What you produce should be every line from the data that includes "left".

(Records excerpted from a collection)
• • • • • • •

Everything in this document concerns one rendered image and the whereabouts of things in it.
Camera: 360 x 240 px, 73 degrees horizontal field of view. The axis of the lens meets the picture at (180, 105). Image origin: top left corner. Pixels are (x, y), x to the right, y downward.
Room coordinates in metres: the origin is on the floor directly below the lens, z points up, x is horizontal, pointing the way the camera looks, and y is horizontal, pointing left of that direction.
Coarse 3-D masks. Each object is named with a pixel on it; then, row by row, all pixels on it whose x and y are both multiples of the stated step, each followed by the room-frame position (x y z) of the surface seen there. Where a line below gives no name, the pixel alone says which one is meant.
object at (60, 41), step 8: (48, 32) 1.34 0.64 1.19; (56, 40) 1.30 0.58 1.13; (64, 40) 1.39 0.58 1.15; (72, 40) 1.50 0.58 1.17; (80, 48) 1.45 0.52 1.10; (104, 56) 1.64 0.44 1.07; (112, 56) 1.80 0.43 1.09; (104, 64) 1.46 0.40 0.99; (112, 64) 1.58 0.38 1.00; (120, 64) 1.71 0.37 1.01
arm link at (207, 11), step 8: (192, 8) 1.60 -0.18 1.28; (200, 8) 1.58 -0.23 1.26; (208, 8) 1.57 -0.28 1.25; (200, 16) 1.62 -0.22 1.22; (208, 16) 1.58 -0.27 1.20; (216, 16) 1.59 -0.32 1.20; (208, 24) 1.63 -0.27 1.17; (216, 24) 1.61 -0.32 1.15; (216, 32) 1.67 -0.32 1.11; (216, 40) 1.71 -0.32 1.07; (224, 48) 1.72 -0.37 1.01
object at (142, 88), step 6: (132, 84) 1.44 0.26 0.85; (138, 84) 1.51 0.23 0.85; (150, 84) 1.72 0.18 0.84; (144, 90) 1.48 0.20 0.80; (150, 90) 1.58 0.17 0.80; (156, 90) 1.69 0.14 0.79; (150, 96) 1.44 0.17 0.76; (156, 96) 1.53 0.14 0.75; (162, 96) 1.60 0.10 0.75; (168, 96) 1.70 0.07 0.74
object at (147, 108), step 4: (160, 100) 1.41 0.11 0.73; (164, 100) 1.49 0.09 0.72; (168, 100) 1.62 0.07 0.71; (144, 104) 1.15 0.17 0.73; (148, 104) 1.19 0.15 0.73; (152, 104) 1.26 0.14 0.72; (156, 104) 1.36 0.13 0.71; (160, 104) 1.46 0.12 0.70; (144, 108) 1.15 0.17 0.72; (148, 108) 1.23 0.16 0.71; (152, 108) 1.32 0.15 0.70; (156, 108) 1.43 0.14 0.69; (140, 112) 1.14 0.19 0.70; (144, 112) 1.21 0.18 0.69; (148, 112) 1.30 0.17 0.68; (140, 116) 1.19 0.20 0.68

• • • • • • •

## [Answer area]
Camera: 360 x 240 px, 73 degrees horizontal field of view. The axis of the lens meets the picture at (180, 105). Image origin: top left corner. Pixels are (x, y), x to the right, y downward.
Room coordinates in metres: the origin is on the floor directly below the lens, z points up, x is horizontal, pointing the way the camera looks, and y is horizontal, pointing left of that direction.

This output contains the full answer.